Since the current is added to the current, the flow rate of the chopper CH is minimized.

Then, when a certain period of time elapses after the gate start signal GS is turned off, the delay circuit TD is turned off, so that a signal whose phase is inverted from that of GS is output.

Since this phase-inverted signal of GS is applied to the base of the transistor Tr4 via the resistor R,3, Tr4 is turned on, and the input signal to the off-pulse conversion circuit PT disappears. As a result, the off-gate signal ■○ and the on-gate signal G disappear, so the chopper CH stops.

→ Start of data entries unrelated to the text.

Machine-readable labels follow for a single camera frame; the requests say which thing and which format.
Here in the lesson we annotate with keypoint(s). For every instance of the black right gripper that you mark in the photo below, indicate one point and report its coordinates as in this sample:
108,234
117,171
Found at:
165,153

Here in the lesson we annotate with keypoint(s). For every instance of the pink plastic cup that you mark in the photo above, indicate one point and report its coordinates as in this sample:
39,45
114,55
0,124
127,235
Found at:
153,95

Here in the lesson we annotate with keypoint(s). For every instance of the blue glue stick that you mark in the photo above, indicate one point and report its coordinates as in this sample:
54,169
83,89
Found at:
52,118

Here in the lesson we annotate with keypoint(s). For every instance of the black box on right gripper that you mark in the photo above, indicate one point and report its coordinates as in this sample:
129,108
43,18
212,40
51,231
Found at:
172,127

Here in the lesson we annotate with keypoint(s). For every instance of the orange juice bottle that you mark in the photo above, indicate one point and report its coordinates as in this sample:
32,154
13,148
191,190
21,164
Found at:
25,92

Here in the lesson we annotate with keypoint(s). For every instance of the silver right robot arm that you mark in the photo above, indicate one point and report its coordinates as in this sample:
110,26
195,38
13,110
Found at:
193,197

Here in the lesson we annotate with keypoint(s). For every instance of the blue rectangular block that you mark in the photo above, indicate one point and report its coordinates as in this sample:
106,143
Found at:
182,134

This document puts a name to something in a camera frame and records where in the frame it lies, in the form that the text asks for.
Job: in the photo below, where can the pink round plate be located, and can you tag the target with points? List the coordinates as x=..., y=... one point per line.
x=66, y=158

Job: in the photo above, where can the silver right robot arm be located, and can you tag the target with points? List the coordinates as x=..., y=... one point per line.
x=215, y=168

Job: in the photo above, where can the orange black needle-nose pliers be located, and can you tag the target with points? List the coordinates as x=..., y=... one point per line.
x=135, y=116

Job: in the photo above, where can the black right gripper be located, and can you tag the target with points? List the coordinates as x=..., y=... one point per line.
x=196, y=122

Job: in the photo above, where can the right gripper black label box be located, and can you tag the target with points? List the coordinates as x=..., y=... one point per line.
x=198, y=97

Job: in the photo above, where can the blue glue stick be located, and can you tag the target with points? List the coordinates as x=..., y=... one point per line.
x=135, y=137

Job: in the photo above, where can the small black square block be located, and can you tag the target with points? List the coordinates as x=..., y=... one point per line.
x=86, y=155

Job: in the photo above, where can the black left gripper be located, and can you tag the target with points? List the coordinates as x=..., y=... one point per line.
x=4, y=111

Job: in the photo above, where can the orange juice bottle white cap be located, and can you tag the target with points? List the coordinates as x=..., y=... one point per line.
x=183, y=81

As described above, in another embodiment of the present invention, a one-shot circuit is used, which becomes operable when a gate start signal is applied, and does not operate unless the output signal of the saturable reactor is applied in this state. This method subtracts a reference pulse signal corresponding to the commutation period of the chopper from the output pulse of the circuit, converts the signal into a pulse, and uses it as an off-gate signal, minimizing the current flow rate of the chopper. Even if the chopper operates at such timing, continuous gate signals are not applied during the commutation period of the chopper, so the chopper does not fail in commutation, and the element can be prevented from being destroyed. Furthermore, since the one-shot circuit can convert a narrow input pulse into a wide pulse, it also has the advantage that the saturable reactor can be made smaller. As described above, according to the present invention, in vernier power generation braking control of a DC motor using a chopper,
It is possible to provide a chopper control device that can stably and reliably narrow down the chopper conduction rate when a short circuit occurs in the dynamic braking resistor.

[Brief explanation of the drawing]

Fig. 1 is an electric circuit diagram of a conventional chopper control device, Fig. 2 is a circuit diagram of the same according to an embodiment of the present invention, Fig. 3 is a time chart thereof, and Fig. 4 is an electric circuit of another embodiment according to the present invention. FIG. 5 is a time chart thereof. CE: Control device, CH: Thyristor chopper, BP: Reference pulse signal. Figure 1 Figure 2 Figure 3 Figure 4 Figure 5

Claims (1)

[Claims] 1. A DC motor, a plurality of sections of dynamic braking resistor connected to this motor, a chopper connected in parallel to one section of the dynamic braking resistor, and a contactor connected in parallel to another section of the dynamic braking resistor. , means for generating a current command, means for detecting the current of the motor, means for controlling the conduction rate of the chopper according to the deviation between the current command and the detected current, and the conduction rate or its equivalent. means for turning on the contactor in response to the signal reaching a predetermined value; means for generating a conduction rate narrowing command signal when the contactor is turned on; and means for generating a pulse width corresponding to the commutation period of the chopper. The conduction rate control means includes means for generating a reference pulse signal that is repeated at the operating frequency of the chopper, and an exclusive OR gate that inputs the conduction rate narrowing command signal and the reference pulse signal. Generating an off-gate signal for the chopper in synchronization with the rise of the output signal of the exclusive OR gate, and inhibiting output of a phase-controlled on-gate signal to the chopper while the output signal of the exclusive OR gate is present. A chip control device characterized in that it is configured as follows.